Ce conflit s’inscrit dans une longue histoire de tensions entre le CEN-SNESUP et l’État, marquée par des grèves récurrentes depuis les années 1990. Les enseignants-chercheurs se sentent marginalisés dans un contexte où les priorités sécuritaires et politiques dominent, reléguant l’éducation au second plan. Le contexte de transition actuelle, au regard des contraintes budgétaires, limite la capacité du gouvernement à répondre rapidement aux revendications financières. Par ailleurs, l’absence de dialogue social serein, efficace et les lenteurs administratives amplifient la méfiance entre les parties.
Solutions pour une sortie de crise
Pour résoudre ce conflit et éviter une escalade, les solutions suivantes pourraient être envisagées :
1. Finalisation rapide de la prime de recherche : le gouvernement devrait convoquer d’urgence une commission pour finaliser et signer l’arrêté d’application du décret relatif à la prime de recherche, avec un calendrier clair pour le versement des arriérés rétroactifs à 2017. Une transparence sur les étapes administratives restantes pourrait apaiser les tensions.
2. Paiement échelonné des arriérés financiers : pour les heures supplémentaires et les tâches liées aux examens, l’État pourrait proposer un calendrier d’apurement progressif, assorti d’un engagement écrit pour garantir la bonne foi. Cela éviterait une charge budgétaire immédiate tout en répondant aux attentes des enseignants.
3. Révision des critères de la CNELA : une concertation avec le CEN-SNESUP pour assouplir les critères d’évaluation de la CNELA (Commission Nationale d’Etablissement des Listes d’Aptitude) permettrait de débloquer les promotions des enseignants-chercheurs, renforçant leur sentiment de reconnaissance professionnelle.
4. Dialogue social inclusif : créer une commission paritaire permanente, incluant des représentants du CEN-SNESUP, du ministère et d’autres parties prenantes (comme les recteurs d’université), pour négocier des solutions durables. Cette commission pourrait s’inspirer du modèle de la « commission de réflexion » mise en place en février 2025, qui avait permis une suspension temporaire de la grève.

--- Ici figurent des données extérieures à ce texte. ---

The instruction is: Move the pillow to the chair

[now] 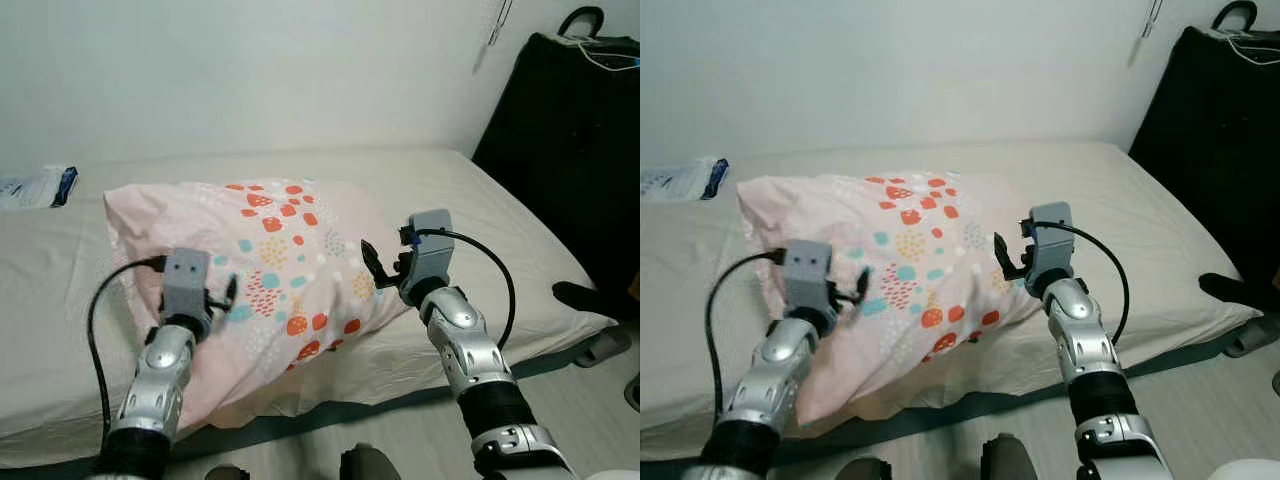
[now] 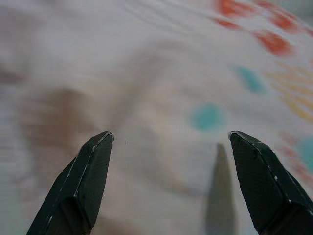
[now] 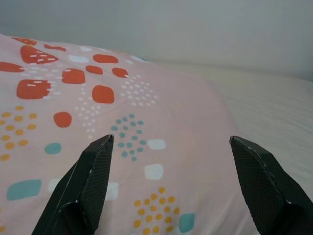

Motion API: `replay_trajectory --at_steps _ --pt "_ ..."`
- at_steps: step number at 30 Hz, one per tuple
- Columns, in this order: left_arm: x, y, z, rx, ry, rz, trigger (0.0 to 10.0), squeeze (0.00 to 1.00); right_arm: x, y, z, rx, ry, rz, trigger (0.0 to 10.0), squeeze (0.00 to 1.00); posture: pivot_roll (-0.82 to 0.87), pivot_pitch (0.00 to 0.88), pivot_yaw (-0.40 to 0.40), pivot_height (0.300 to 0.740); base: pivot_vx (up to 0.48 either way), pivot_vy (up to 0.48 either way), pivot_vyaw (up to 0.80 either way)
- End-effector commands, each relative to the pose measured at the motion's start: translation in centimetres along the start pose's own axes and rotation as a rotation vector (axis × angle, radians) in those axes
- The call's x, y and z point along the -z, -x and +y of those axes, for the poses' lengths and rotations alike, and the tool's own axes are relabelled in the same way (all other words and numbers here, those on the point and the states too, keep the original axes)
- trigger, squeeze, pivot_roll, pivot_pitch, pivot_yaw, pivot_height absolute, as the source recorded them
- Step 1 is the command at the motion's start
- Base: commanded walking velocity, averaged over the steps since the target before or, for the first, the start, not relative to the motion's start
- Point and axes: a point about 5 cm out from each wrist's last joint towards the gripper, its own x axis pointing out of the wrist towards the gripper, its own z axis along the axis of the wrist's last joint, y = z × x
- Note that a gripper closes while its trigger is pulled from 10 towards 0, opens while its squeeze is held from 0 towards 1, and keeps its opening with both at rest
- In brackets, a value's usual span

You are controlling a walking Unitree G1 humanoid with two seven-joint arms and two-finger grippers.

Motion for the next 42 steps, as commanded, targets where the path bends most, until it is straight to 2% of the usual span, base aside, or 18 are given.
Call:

5. Renforcement des infrastructures et des conditions de travail : à moyen terme, l’État devrait investir dans les infrastructures universitaires (amphithéâtres, laboratoires, bibliothèques) et allouer des fonds spécifiques à la recherche, comme le Fonds Compétitif de Recherche et d’Innovation Technologique (FCRIT). Cela répondrait aux préoccupations structurelles du CEN-SNESUP et réduirait les tensions à long terme.
6. Harmonisation régionale : engager un dialogue avec les pays de l’AES (Burkina Faso, Niger) pour harmoniser les politiques sur les primes de recherche, comme suggéré par le Dr Alou Diarra. Cela renforcerait la crédibilité du gouvernement et répondrait à une revendication clé du syndicat
7. Éviter les mesures répressives : le gouvernement doit éviter les menaces de retenues sur salaire ou d’autres sanctions, qui sont perçues comme illégales et provocatrices. Une approche basée sur le dialogue plutôt que l’intimidation est essentielle pour rétablir la confiance.
8. Mobilisation syndicale responsable : le CEN-SNESUP pourrait envisager des actions alternatives (manifestations, pétitions) pour maintenir la pression sans perturber davantage les étudiants, tout en organisant des assemblées générales inclusives pour garantir l’unité et la légitimité de ses décisions.